Adjusting for Fewer GPUs:

Remove FSDP: Comment out or remove the fsdp_config block in the YAML file
Maintain Effective Batch Size: The original configuration uses per_device_batch_size=4 with 4 GPUs (total batch size=16). To replicate this on fewer devices:
- Single GPU: Set per_device_batch_size=16 or increase gradient_accumulation_steps=4 (with per_device_batch_size=4)
- Intermediate GPUs: Adjust proportionally (e.g., 2 GPUs → per_device_batch_size=8 or gradient_accumulation_steps=2)
Here's the enriched README with clear prediction instructions and device flexibility:

🔮 Generating Predictions

To run inference with a trained model:

torchrun --nproc_per_node=N cadmium/src/predict.py --config-name predict

Where N is the number of GPUs to use.

It works with 1+ GPUs without code changes
Predictions are saved in data/results/ with:
- Individual JSON files per sample when using save_per_batch=True
- Consolidated CSV results after all batches complete
Modify cadmium/config/predict.yaml to adjust:
- Batch size (eval.batch_size)
- Generation parameters (temperature, top-p, etc.)
- Output directory paths

🏷️ Data Annotation

This process uses GPT-4.1 via the OpenAI API to generate natural language descriptions for CAD modeling sequences. We utilize minimal JSONs representations and Blender renders from the Text2CAD Hugging Face dataset:

First of all, you need to download and extract renders and minimal jsons:

# Create directory structure
mkdir -p data/text2cad_v1.1/{rgb_images,jsons}

# RGB Images
python -c "
from huggingface_hub import snapshot_download
snapshot_download(
    repo_id='SadilKhan/Text2CAD',
    allow_patterns='text2cad_v1.1/misc/rgb_images/*.zip',
    local_dir='data/text2cad_v1.1/rgb_images',
    repo_type='dataset'
)"
unzip data/text2cad_v1.1/rgb_images/text2cad_v1.1/misc/rgb_images/\*.zip -d data/text2cad_v1.1/rgb_images

# Minimal JSON Descriptions
python -c "
from huggingface_hub import hf_hub_download
hf_hub_download(
    repo_id='SadilKhan/Text2CAD',
    filename='text2cad_v1.1/misc/minimal_json/minimal_json_0000_0099.zip',
    local_dir='data/text2cad_v1.1/jsons',
    repo_type='dataset'
)"
unzip data/text2cad_v1.1/jsons/minimal_json_0000_0099.zip -d data/text2cad_v1.1/jsons

# Cleanup zip files
rm -rf data/text2cad_v1.1/{rgb_images,jsons}/text2cad_v1.1

Than, configure API access:

echo "OPENAI_API_KEY=your-key-here" > .env

And finally, run the annotation:

N_SPLITS=4  # Match to available CPU cores
for IDX in $(seq 0 $((N_SPLITS-1))); do
    python cadmium/src/annotate.py +n_splits=$N_SPLITS +idx_split=$IDX &
done
wait

⚙️ Metric Calculations

To compute the metrics for the reconstructed samples, the first step is to copy the generated JSON content of each sample present in results.csv in the results/ folder into a separate file. To perform this, run the command below.
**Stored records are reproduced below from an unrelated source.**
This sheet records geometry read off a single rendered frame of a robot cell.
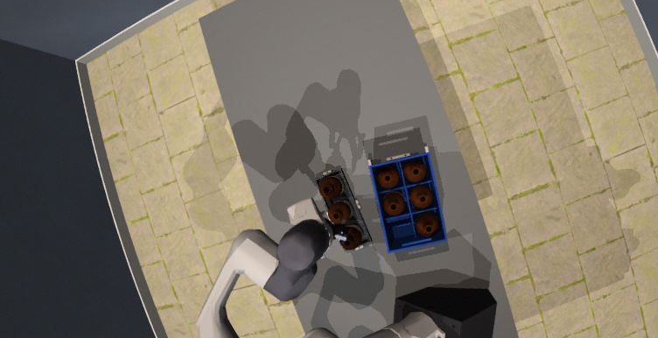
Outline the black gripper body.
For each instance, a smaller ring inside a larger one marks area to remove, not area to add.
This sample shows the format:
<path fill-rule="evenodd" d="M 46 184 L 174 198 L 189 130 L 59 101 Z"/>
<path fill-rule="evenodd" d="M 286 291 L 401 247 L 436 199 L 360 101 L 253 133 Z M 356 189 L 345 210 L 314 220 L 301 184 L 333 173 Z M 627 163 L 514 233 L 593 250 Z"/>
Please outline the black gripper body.
<path fill-rule="evenodd" d="M 324 218 L 325 218 L 325 217 L 324 217 Z M 332 233 L 333 233 L 333 240 L 335 240 L 336 238 L 335 238 L 334 236 L 335 236 L 335 235 L 338 235 L 338 232 L 334 229 L 333 224 L 332 224 L 328 219 L 325 218 L 325 220 L 326 220 L 326 221 L 328 222 L 328 224 L 331 226 L 331 228 L 332 228 Z"/>

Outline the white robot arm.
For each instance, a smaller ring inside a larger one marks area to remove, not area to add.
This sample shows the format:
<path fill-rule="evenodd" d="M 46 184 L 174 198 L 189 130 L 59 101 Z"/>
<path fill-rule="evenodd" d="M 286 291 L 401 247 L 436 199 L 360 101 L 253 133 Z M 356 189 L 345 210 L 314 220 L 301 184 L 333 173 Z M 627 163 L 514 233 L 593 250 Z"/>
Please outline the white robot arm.
<path fill-rule="evenodd" d="M 279 245 L 261 229 L 243 230 L 234 239 L 197 319 L 198 338 L 239 338 L 226 304 L 241 274 L 280 301 L 297 298 L 311 283 L 333 243 L 333 229 L 313 198 L 289 206 L 288 213 L 291 229 Z M 445 332 L 425 313 L 412 312 L 363 338 L 445 338 Z"/>

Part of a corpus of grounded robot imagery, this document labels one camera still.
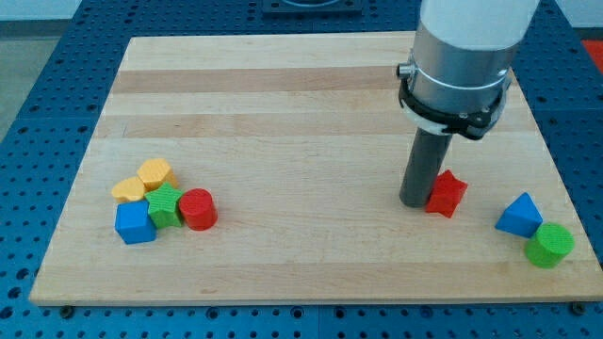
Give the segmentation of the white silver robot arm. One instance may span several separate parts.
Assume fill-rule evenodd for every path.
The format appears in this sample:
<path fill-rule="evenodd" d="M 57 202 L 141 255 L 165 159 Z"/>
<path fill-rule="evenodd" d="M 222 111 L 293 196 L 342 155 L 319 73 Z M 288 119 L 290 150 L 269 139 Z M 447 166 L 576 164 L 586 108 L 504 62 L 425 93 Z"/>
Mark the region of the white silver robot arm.
<path fill-rule="evenodd" d="M 539 0 L 423 0 L 399 102 L 420 131 L 477 140 L 499 120 Z"/>

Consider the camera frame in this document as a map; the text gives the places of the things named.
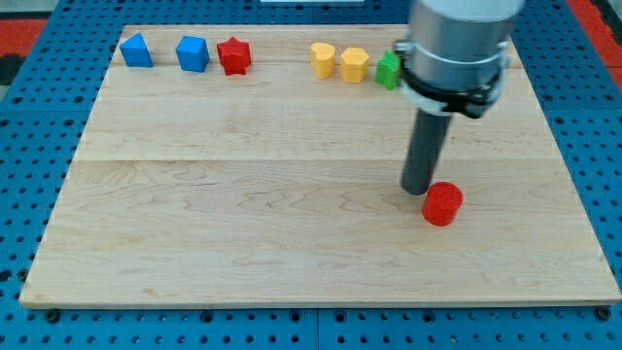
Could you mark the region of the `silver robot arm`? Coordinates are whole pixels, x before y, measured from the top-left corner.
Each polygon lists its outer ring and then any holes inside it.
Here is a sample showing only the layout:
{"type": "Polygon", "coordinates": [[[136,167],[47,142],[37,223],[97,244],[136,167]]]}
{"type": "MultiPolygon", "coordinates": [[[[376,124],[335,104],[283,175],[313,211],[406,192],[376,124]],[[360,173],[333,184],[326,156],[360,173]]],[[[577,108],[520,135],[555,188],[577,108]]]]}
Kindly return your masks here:
{"type": "Polygon", "coordinates": [[[403,95],[435,116],[482,117],[501,95],[524,0],[415,0],[395,42],[403,95]]]}

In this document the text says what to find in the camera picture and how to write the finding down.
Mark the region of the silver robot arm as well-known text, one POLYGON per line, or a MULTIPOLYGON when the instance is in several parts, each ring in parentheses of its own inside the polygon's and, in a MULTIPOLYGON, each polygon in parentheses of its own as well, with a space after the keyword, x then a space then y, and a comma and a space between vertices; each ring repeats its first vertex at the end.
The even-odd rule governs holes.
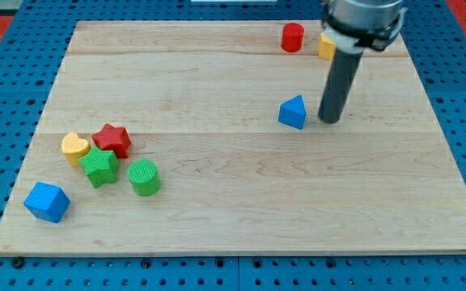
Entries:
POLYGON ((325 3, 325 35, 336 46, 318 117, 335 124, 342 115, 362 54, 384 51, 398 37, 407 7, 402 0, 332 0, 325 3))

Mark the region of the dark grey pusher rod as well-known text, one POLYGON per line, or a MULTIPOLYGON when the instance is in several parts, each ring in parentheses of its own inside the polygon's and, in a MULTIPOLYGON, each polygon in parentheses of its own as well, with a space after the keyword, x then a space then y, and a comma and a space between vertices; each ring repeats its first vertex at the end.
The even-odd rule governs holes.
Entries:
POLYGON ((335 124, 340 120, 361 58, 362 53, 336 49, 318 110, 324 123, 335 124))

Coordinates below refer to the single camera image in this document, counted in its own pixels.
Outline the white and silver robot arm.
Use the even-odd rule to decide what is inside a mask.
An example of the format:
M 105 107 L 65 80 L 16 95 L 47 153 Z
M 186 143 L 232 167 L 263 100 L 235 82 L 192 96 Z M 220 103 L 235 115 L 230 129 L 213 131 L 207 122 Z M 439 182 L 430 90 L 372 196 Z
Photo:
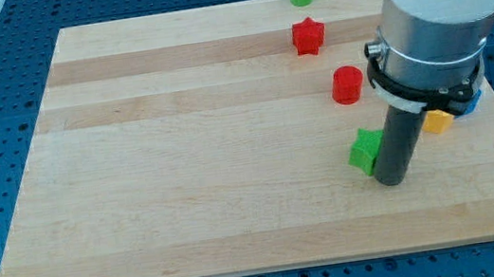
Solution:
M 383 0 L 375 40 L 363 51 L 375 93 L 388 103 L 374 174 L 404 178 L 430 110 L 464 114 L 484 78 L 494 0 Z

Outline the black flange mount ring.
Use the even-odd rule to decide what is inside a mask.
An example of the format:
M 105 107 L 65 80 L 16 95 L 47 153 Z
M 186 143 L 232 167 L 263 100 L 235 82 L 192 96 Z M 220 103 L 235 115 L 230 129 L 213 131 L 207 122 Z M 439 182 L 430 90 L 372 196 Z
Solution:
M 421 64 L 415 61 L 416 69 L 409 69 L 402 79 L 394 78 L 385 71 L 388 61 L 397 57 L 400 65 L 413 61 L 401 56 L 378 40 L 365 45 L 367 78 L 375 93 L 389 106 L 411 113 L 441 110 L 458 116 L 467 108 L 484 81 L 482 51 L 474 54 L 475 64 L 467 67 L 465 76 L 454 77 L 461 70 L 459 61 L 441 64 Z

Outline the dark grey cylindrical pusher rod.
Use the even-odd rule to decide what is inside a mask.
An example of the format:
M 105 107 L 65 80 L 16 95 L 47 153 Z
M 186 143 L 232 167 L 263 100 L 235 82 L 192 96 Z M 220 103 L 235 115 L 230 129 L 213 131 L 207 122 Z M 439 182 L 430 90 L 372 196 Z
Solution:
M 411 113 L 389 106 L 383 127 L 374 177 L 383 185 L 399 185 L 412 160 L 426 113 Z

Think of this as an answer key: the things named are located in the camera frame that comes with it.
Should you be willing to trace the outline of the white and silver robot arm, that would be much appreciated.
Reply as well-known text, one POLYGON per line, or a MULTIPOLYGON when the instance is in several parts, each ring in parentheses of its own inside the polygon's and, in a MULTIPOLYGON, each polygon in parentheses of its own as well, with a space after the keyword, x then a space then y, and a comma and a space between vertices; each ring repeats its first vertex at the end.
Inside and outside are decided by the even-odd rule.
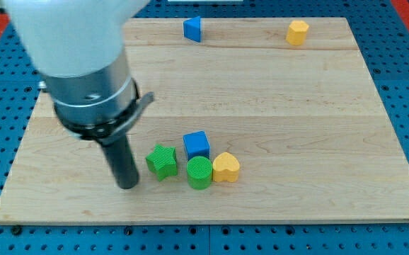
POLYGON ((139 96, 122 27, 149 0, 4 0, 65 128, 109 143, 125 135, 154 95, 139 96))

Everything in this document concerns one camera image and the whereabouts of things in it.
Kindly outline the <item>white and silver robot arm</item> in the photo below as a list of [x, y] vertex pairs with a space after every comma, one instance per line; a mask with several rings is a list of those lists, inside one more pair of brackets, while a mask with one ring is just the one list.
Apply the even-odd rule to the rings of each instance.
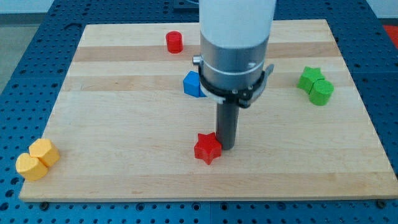
[[275, 0], [199, 0], [201, 90], [219, 104], [248, 108], [265, 89]]

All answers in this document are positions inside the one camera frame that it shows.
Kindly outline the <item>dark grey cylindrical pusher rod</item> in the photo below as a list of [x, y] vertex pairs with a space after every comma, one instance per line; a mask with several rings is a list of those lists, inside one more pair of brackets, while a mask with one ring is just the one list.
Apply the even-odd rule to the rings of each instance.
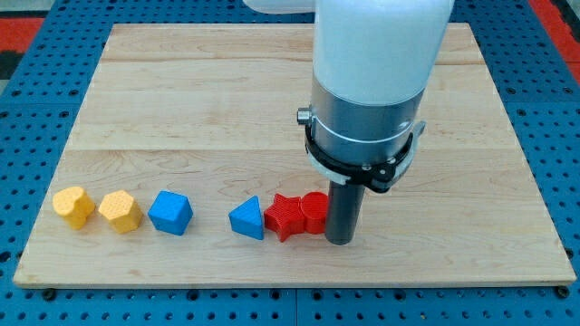
[[334, 245], [346, 245], [353, 239], [365, 187], [330, 182], [325, 237]]

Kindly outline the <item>black clamp ring mount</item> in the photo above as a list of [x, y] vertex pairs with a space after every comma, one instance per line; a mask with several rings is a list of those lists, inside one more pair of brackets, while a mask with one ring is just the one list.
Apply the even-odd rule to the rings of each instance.
[[363, 186], [380, 194], [388, 192], [408, 171], [426, 127], [424, 120], [414, 124], [402, 149], [386, 161], [374, 165], [352, 165], [330, 157], [314, 142], [311, 135], [314, 117], [309, 108], [299, 108], [296, 120], [299, 125], [304, 125], [307, 157], [320, 174], [340, 186]]

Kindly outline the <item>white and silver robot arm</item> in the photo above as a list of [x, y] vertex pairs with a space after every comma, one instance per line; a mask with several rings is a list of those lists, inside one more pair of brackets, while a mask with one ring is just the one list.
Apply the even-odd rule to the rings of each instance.
[[416, 121], [454, 0], [244, 0], [264, 14], [314, 14], [310, 104], [297, 112], [312, 165], [329, 181], [325, 237], [353, 239], [366, 189], [409, 169]]

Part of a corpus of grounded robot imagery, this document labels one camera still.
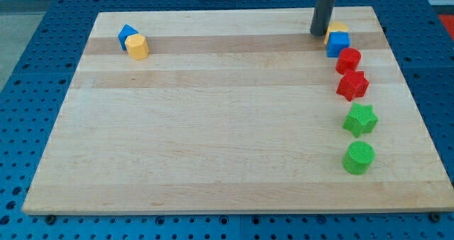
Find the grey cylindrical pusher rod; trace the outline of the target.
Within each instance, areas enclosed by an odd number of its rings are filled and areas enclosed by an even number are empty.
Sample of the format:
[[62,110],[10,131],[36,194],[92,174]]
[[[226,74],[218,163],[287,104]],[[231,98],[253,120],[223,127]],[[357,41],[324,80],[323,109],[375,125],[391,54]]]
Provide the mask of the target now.
[[311,21],[310,34],[321,37],[326,34],[336,0],[317,0]]

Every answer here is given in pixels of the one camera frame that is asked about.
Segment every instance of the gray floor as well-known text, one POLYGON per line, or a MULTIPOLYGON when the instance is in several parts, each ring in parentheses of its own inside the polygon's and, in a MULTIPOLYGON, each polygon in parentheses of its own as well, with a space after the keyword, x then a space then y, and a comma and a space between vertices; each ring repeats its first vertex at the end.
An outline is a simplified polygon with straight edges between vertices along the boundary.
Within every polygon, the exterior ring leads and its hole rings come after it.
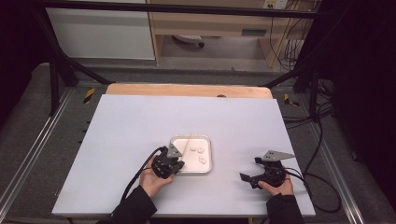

python cadmium/src/utils/save_results_json.py --result_dir <path/to/results/dir/containing/results.csv/file>

The JSON files for all the samples will hence be stored in cadmium/src/data/generated_jsons/<dir_name>

Note: The above command works for DeepCAD Test data.

These JSONs can now be used for computing metrics, by following the command below.

python cadmium/src/utils/Evaluation/eval_seq.py --input_path cadmium/src/data/generated_jsons/<dir_name> --output_dir .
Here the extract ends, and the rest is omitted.